■ EXERCISE DETAILS
Each line below must be set down exactly as it stands.

(Dataset entries)

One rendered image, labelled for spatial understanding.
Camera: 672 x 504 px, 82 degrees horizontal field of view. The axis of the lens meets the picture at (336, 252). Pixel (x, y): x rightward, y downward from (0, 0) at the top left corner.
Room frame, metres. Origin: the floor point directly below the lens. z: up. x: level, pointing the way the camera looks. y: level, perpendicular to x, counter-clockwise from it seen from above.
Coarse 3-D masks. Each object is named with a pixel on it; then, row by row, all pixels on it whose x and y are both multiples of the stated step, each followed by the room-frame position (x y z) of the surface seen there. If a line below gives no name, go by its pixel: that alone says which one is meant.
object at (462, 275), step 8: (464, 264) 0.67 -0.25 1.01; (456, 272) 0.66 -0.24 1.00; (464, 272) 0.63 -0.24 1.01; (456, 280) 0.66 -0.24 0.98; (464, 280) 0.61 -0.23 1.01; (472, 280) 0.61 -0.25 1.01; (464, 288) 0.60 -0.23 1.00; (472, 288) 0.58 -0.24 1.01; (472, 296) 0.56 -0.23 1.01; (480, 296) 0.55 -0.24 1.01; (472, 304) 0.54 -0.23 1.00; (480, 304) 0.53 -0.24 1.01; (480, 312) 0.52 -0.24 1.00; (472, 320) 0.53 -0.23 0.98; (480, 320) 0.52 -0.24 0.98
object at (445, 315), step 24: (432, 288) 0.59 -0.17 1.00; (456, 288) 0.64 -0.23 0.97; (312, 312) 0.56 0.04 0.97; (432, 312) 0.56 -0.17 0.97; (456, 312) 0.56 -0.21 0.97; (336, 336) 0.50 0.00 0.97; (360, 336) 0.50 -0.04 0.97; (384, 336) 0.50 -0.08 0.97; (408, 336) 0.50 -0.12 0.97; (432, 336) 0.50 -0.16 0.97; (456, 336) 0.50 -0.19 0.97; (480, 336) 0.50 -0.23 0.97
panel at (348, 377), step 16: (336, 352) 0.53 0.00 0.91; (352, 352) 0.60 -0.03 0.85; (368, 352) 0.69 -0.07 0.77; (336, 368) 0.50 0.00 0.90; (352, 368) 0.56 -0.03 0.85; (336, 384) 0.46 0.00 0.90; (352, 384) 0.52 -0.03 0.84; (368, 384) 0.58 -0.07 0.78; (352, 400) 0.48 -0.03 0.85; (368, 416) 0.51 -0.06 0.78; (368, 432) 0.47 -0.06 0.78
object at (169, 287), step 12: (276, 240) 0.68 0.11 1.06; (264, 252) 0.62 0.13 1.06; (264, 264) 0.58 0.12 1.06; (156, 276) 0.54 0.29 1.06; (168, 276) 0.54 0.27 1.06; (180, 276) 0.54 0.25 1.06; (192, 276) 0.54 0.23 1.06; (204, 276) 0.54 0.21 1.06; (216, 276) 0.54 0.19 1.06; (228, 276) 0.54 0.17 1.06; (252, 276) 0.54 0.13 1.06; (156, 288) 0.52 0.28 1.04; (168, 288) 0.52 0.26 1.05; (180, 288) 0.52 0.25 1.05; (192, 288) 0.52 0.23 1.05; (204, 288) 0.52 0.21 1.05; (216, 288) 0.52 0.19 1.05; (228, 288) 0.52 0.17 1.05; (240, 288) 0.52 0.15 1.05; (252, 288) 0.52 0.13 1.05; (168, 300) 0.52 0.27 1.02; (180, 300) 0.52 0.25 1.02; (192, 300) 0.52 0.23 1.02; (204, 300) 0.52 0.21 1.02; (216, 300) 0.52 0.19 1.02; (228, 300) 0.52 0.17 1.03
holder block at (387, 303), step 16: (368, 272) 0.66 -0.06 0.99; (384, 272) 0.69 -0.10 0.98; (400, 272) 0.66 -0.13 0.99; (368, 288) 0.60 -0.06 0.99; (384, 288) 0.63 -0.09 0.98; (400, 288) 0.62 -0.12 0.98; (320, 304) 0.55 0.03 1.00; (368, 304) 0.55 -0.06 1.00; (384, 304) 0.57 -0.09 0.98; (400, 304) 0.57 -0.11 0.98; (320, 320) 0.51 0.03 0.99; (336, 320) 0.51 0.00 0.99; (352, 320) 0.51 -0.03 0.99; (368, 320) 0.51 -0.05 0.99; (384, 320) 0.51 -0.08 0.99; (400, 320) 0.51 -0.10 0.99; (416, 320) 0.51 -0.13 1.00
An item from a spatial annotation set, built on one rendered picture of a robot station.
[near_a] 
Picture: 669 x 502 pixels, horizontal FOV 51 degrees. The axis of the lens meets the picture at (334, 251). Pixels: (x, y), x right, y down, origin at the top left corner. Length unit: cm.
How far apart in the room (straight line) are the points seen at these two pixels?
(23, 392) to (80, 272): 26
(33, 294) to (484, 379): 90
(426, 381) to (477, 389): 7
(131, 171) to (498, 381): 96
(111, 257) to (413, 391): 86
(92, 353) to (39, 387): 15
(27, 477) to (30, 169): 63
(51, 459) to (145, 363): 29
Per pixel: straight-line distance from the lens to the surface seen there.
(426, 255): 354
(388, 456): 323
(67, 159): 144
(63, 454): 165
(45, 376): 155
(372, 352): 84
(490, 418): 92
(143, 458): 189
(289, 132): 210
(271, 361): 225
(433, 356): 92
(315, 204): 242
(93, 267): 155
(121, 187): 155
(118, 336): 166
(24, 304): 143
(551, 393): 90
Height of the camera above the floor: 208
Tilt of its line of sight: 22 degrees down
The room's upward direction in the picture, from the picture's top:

■ EXERCISE ANSWER
One rendered image, labelled for spatial understanding.
Camera: 672 x 504 px, 82 degrees horizontal field of view. The axis of the lens meets the picture at (336, 252). Pixel (x, y): x rightward, y downward from (0, 0) at the top left corner.
Room frame, metres. Origin: the floor point directly below the lens. z: up. x: level, pointing the way the camera looks. y: level, perpendicular to x, counter-clockwise from it seen from above.
Coarse 3-D masks. Each object is named with a pixel on it; then, row by row, all pixels on it whose x and y are both multiples of the stated step, each followed by the room-frame position (x y z) of the surface seen there. If a line below gives no name, go by its pixel: that alone says which one is meant.
object at (462, 275), step 8: (464, 264) 0.67 -0.25 1.01; (456, 272) 0.66 -0.24 1.00; (464, 272) 0.63 -0.24 1.01; (456, 280) 0.66 -0.24 0.98; (464, 280) 0.61 -0.23 1.01; (472, 280) 0.61 -0.25 1.01; (464, 288) 0.60 -0.23 1.00; (472, 288) 0.58 -0.24 1.01; (472, 296) 0.56 -0.23 1.01; (480, 296) 0.55 -0.24 1.01; (472, 304) 0.54 -0.23 1.00; (480, 304) 0.53 -0.24 1.01; (480, 312) 0.52 -0.24 1.00; (472, 320) 0.53 -0.23 0.98; (480, 320) 0.52 -0.24 0.98
object at (445, 315), step 24: (432, 288) 0.59 -0.17 1.00; (456, 288) 0.64 -0.23 0.97; (312, 312) 0.56 0.04 0.97; (432, 312) 0.56 -0.17 0.97; (456, 312) 0.56 -0.21 0.97; (336, 336) 0.50 0.00 0.97; (360, 336) 0.50 -0.04 0.97; (384, 336) 0.50 -0.08 0.97; (408, 336) 0.50 -0.12 0.97; (432, 336) 0.50 -0.16 0.97; (456, 336) 0.50 -0.19 0.97; (480, 336) 0.50 -0.23 0.97
panel at (348, 377), step 16: (336, 352) 0.53 0.00 0.91; (352, 352) 0.60 -0.03 0.85; (368, 352) 0.69 -0.07 0.77; (336, 368) 0.50 0.00 0.90; (352, 368) 0.56 -0.03 0.85; (336, 384) 0.46 0.00 0.90; (352, 384) 0.52 -0.03 0.84; (368, 384) 0.58 -0.07 0.78; (352, 400) 0.48 -0.03 0.85; (368, 416) 0.51 -0.06 0.78; (368, 432) 0.47 -0.06 0.78
object at (169, 287), step 12: (276, 240) 0.68 0.11 1.06; (264, 252) 0.62 0.13 1.06; (264, 264) 0.58 0.12 1.06; (156, 276) 0.54 0.29 1.06; (168, 276) 0.54 0.27 1.06; (180, 276) 0.54 0.25 1.06; (192, 276) 0.54 0.23 1.06; (204, 276) 0.54 0.21 1.06; (216, 276) 0.54 0.19 1.06; (228, 276) 0.54 0.17 1.06; (252, 276) 0.54 0.13 1.06; (156, 288) 0.52 0.28 1.04; (168, 288) 0.52 0.26 1.05; (180, 288) 0.52 0.25 1.05; (192, 288) 0.52 0.23 1.05; (204, 288) 0.52 0.21 1.05; (216, 288) 0.52 0.19 1.05; (228, 288) 0.52 0.17 1.05; (240, 288) 0.52 0.15 1.05; (252, 288) 0.52 0.13 1.05; (168, 300) 0.52 0.27 1.02; (180, 300) 0.52 0.25 1.02; (192, 300) 0.52 0.23 1.02; (204, 300) 0.52 0.21 1.02; (216, 300) 0.52 0.19 1.02; (228, 300) 0.52 0.17 1.03
holder block at (387, 303), step 16: (368, 272) 0.66 -0.06 0.99; (384, 272) 0.69 -0.10 0.98; (400, 272) 0.66 -0.13 0.99; (368, 288) 0.60 -0.06 0.99; (384, 288) 0.63 -0.09 0.98; (400, 288) 0.62 -0.12 0.98; (320, 304) 0.55 0.03 1.00; (368, 304) 0.55 -0.06 1.00; (384, 304) 0.57 -0.09 0.98; (400, 304) 0.57 -0.11 0.98; (320, 320) 0.51 0.03 0.99; (336, 320) 0.51 0.00 0.99; (352, 320) 0.51 -0.03 0.99; (368, 320) 0.51 -0.05 0.99; (384, 320) 0.51 -0.08 0.99; (400, 320) 0.51 -0.10 0.99; (416, 320) 0.51 -0.13 1.00
An item from a spatial annotation set, built on one rendered picture of a robot station.
[near_a] 
Picture: 669 x 502 pixels, horizontal FOV 51 degrees. The axis of the lens meets the picture at (334, 251). Pixels: (x, y), x right, y down, origin at the top left corner. Length unit: cm.
How far apart in the room (straight line) are the points seen at these two pixels?
(23, 392) to (80, 272): 26
(33, 294) to (484, 379): 90
(426, 381) to (477, 389): 7
(131, 171) to (498, 381): 96
(111, 257) to (413, 391): 86
(92, 353) to (39, 387): 15
(27, 477) to (30, 169): 63
(51, 459) to (145, 363): 29
Per pixel: straight-line distance from the lens to the surface seen there.
(426, 255): 354
(388, 456): 323
(67, 159): 144
(63, 454): 165
(45, 376): 155
(372, 352): 84
(490, 418): 92
(143, 458): 189
(289, 132): 210
(271, 361): 225
(433, 356): 92
(315, 204): 242
(93, 267): 155
(121, 187): 155
(118, 336): 166
(24, 304): 143
(551, 393): 90
Height of the camera above the floor: 208
Tilt of its line of sight: 22 degrees down
The room's upward direction in the picture, from the picture's top:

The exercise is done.